### Items from a dataset
━━━━━━━━
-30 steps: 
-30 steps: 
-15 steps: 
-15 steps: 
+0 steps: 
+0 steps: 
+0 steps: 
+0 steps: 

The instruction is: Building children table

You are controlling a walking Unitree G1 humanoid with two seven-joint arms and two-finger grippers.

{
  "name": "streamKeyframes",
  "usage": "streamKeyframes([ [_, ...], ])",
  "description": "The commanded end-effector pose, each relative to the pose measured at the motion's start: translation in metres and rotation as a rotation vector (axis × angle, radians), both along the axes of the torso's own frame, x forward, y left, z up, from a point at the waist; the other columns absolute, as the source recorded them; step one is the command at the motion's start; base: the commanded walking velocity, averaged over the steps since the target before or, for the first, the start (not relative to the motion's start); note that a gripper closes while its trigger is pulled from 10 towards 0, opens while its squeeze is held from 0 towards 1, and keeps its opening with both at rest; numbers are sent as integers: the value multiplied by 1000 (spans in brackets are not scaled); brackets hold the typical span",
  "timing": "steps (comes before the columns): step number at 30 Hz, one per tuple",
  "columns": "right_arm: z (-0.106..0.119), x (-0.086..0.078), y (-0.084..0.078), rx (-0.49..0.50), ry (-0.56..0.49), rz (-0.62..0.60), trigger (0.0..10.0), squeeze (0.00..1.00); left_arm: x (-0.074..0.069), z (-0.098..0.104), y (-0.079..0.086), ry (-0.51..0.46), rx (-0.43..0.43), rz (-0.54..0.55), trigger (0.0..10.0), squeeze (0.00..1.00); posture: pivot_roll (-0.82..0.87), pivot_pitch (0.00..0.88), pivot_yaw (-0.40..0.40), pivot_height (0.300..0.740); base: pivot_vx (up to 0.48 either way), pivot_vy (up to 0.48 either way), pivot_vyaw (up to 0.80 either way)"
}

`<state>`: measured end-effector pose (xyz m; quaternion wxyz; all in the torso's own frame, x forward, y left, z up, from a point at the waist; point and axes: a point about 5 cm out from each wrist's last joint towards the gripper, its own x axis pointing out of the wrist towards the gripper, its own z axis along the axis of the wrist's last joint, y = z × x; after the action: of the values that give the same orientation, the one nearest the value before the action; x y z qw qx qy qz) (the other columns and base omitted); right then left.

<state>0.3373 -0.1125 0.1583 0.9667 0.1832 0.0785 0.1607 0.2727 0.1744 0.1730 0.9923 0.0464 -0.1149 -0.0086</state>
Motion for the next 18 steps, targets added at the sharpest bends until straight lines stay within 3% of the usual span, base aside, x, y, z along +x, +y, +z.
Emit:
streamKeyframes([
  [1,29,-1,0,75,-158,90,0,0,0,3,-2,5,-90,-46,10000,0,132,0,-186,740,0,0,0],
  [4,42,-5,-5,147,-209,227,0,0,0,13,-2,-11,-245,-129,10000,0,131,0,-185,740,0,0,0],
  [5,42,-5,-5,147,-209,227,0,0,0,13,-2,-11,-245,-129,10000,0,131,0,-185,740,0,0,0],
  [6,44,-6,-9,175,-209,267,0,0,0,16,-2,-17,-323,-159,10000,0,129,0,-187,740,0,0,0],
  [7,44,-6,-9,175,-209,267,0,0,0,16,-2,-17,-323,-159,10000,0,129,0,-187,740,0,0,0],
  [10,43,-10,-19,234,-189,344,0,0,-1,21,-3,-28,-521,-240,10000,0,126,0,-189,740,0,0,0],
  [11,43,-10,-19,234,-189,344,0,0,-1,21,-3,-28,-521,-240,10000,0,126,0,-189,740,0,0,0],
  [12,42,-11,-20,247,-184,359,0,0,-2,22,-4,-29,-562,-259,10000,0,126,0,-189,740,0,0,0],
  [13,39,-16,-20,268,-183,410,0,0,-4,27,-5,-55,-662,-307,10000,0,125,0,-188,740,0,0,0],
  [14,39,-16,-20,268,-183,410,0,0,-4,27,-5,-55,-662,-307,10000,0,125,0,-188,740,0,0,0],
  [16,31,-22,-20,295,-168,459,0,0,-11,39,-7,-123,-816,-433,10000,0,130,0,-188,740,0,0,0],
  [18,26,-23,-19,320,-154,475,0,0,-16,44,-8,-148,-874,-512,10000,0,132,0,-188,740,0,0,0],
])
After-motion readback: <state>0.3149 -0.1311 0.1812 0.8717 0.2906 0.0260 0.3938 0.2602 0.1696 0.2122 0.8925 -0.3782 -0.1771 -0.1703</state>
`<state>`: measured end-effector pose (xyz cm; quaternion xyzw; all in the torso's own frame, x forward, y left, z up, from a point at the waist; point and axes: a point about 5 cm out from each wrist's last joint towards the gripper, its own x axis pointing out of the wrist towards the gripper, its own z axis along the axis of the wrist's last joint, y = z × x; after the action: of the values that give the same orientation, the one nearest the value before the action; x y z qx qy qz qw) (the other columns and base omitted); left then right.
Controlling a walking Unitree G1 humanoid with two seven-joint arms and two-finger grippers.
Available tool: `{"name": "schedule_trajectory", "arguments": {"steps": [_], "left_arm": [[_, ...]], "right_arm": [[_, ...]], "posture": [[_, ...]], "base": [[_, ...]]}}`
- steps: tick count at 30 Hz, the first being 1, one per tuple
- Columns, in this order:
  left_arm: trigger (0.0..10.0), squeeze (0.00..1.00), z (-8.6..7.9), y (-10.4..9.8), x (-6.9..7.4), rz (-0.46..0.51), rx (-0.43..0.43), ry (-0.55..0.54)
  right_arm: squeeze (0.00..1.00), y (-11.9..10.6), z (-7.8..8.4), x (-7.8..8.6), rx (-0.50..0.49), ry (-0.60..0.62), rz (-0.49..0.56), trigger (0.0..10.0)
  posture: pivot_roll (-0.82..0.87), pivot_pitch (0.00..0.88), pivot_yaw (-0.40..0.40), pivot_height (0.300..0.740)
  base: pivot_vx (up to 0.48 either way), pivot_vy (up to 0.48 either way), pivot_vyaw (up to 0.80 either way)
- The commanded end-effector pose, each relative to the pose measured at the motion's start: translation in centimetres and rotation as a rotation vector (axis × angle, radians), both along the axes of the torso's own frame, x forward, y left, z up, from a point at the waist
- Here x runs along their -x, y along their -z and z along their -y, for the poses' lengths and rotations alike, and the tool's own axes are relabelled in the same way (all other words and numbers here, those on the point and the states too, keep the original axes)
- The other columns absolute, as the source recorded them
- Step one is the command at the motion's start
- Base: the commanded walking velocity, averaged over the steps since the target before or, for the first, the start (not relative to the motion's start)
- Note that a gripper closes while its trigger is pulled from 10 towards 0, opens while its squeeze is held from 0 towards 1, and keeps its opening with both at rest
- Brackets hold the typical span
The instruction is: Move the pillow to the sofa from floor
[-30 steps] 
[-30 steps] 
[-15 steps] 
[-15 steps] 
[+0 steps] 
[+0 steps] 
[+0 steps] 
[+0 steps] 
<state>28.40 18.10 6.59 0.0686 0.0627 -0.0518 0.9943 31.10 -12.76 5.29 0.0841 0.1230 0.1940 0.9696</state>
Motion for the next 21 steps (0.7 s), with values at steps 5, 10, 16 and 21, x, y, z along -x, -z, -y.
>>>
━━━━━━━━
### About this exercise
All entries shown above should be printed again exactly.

### Solution
-30 steps: 
-30 steps: 
-15 steps: 
-15 steps: 
+0 steps: 
+0 steps: 
+0 steps: 
+0 steps: 

The instruction is: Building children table

You are controlling a walking Unitree G1 humanoid with two seven-joint arms and two-finger grippers.

{
  "name": "streamKeyframes",
  "usage": "streamKeyframes([ [_, ...], ])",
  "description": "The commanded end-effector pose, each relative to the pose measured at the motion's start: translation in metres and rotation as a rotation vector (axis × angle, radians), both along the axes of the torso's own frame, x forward, y left, z up, from a point at the waist; the other columns absolute, as the source recorded them; step one is the command at the motion's start; base: the commanded walking velocity, averaged over the steps since the target before or, for the first, the start (not relative to the motion's start); note that a gripper closes while its trigger is pulled from 10 towards 0, opens while its squeeze is held from 0 towards 1, and keeps its opening with both at rest; numbers are sent as integers: the value multiplied by 1000 (spans in brackets are not scaled); brackets hold the typical span",
  "timing": "steps (comes before the columns): step number at 30 Hz, one per tuple",
  "columns": "right_arm: z (-0.106..0.119), x (-0.086..0.078), y (-0.084..0.078), rx (-0.49..0.50), ry (-0.56..0.49), rz (-0.62..0.60), trigger (0.0..10.0), squeeze (0.00..1.00); left_arm: x (-0.074..0.069), z (-0.098..0.104), y (-0.079..0.086), ry (-0.51..0.46), rx (-0.43..0.43), rz (-0.54..0.55), trigger (0.0..10.0), squeeze (0.00..1.00); posture: pivot_roll (-0.82..0.87), pivot_pitch (0.00..0.88), pivot_yaw (-0.40..0.40), pivot_height (0.300..0.740); base: pivot_vx (up to 0.48 either way), pivot_vy (up to 0.48 either way), pivot_vyaw (up to 0.80 either way)"
}

`<state>`: measured end-effector pose (xyz m; quaternion wxyz; all in the torso's own frame, x forward, y left, z up, from a point at the waist; point and axes: a point about 5 cm out from each wrist's last joint towards the gripper, its own x axis pointing out of the wrist towards the gripper, its own z axis along the axis of the wrist's last joint, y = z × x; after the action: of the values that give the same orientation, the one nearest the value before the action; x y z qw qx qy qz) (the other columns and base omitted); right then left.

<state>0.3373 -0.1125 0.1583 0.9667 0.1832 0.0785 0.1607 0.2727 0.1744 0.1730 0.9923 0.0464 -0.1149 -0.0086</state>
Motion for the next 18 steps, targets added at the sharpest bends until straight lines stay within 3% of the usual span, base aside, x, y, z along +x, +y, +z.
Emit:
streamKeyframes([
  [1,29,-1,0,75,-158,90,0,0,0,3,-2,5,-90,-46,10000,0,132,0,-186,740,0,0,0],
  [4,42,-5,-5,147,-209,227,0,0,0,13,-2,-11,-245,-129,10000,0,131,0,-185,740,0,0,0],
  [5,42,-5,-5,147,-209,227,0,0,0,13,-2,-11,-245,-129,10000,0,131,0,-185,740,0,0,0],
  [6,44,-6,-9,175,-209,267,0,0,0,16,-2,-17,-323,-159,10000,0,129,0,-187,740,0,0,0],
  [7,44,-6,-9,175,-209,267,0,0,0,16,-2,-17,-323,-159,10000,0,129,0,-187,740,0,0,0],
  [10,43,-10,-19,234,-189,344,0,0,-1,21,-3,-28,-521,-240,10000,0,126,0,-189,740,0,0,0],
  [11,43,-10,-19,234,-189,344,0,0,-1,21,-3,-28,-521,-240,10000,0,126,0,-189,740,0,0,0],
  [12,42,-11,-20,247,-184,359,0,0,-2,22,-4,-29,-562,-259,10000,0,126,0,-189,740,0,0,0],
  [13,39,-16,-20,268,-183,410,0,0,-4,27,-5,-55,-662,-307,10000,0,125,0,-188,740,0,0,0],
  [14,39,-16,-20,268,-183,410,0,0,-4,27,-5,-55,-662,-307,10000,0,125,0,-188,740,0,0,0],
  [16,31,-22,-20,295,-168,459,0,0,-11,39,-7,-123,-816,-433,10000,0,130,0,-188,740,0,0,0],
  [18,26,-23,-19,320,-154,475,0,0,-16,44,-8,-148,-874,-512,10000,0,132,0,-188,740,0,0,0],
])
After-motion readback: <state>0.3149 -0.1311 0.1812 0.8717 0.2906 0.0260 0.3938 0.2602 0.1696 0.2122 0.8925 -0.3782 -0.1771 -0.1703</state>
`<state>`: measured end-effector pose (xyz cm; quaternion xyzw; all in the torso's own frame, x forward, y left, z up, from a point at the waist; point and axes: a point about 5 cm out from each wrist's last joint towards the gripper, its own x axis pointing out of the wrist towards the gripper, its own z axis along the axis of the wrist's last joint, y = z × x; after the action: of the values that give the same orientation, the one nearest the value before the action; x y z qx qy qz qw) (the other columns and base omitted); left then right.
Controlling a walking Unitree G1 humanoid with two seven-joint arms and two-finger grippers.
Available tool: `{"name": "schedule_trajectory", "arguments": {"steps": [_], "left_arm": [[_, ...]], "right_arm": [[_, ...]], "posture": [[_, ...]], "base": [[_, ...]]}}`
- steps: tick count at 30 Hz, the first being 1, one per tuple
- Columns, in this order:
  left_arm: trigger (0.0..10.0), squeeze (0.00..1.00), z (-8.6..7.9), y (-10.4..9.8), x (-6.9..7.4), rz (-0.46..0.51), rx (-0.43..0.43), ry (-0.55..0.54)
  right_arm: squeeze (0.00..1.00), y (-11.9..10.6), z (-7.8..8.4), x (-7.8..8.6), rx (-0.50..0.49), ry (-0.60..0.62), rz (-0.49..0.56), trigger (0.0..10.0)
  posture: pivot_roll (-0.82..0.87), pivot_pitch (0.00..0.88), pivot_yaw (-0.40..0.40), pivot_height (0.300..0.740)
  base: pivot_vx (up to 0.48 either way), pivot_vy (up to 0.48 either way), pivot_vyaw (up to 0.80 either way)
- The commanded end-effector pose, each relative to the pose measured at the motion's start: translation in centimetres and rotation as a rotation vector (axis × angle, radians), both along the axes of the torso's own frame, x forward, y left, z up, from a point at the waist
- Here x runs along their -x, y along their -z and z along their -y, for the poses' lengths and rotations alike, and the tool's own axes are relabelled in the same way (all other words and numbers here, those on the point and the states too, keep the original axes)
- The other columns absolute, as the source recorded them
- Step one is the command at the motion's start
- Base: the commanded walking velocity, averaged over the steps since the target before or, for the first, the start (not relative to the motion's start)
- Note that a gripper closes while its trigger is pulled from 10 towards 0, opens while its squeeze is held from 0 towards 1, and keeps its opening with both at rest
- Brackets hold the typical span
The instruction is: Move the pillow to the sofa from floor
[-30 steps] 
[-30 steps] 
[-15 steps] 
[-15 steps] 
[+0 steps] 
[+0 steps] 
[+0 steps] 
[+0 steps] 
<state>28.40 18.10 6.59 0.0686 0.0627 -0.0518 0.9943 31.10 -12.76 5.29 0.0841 0.1230 0.1940 0.9696</state>
Motion for the next 21 steps (0.7 s), with values at steps 5, 10, 16 and 21, x, y, z along -x, -z, -y.
>>>

This completes the required output.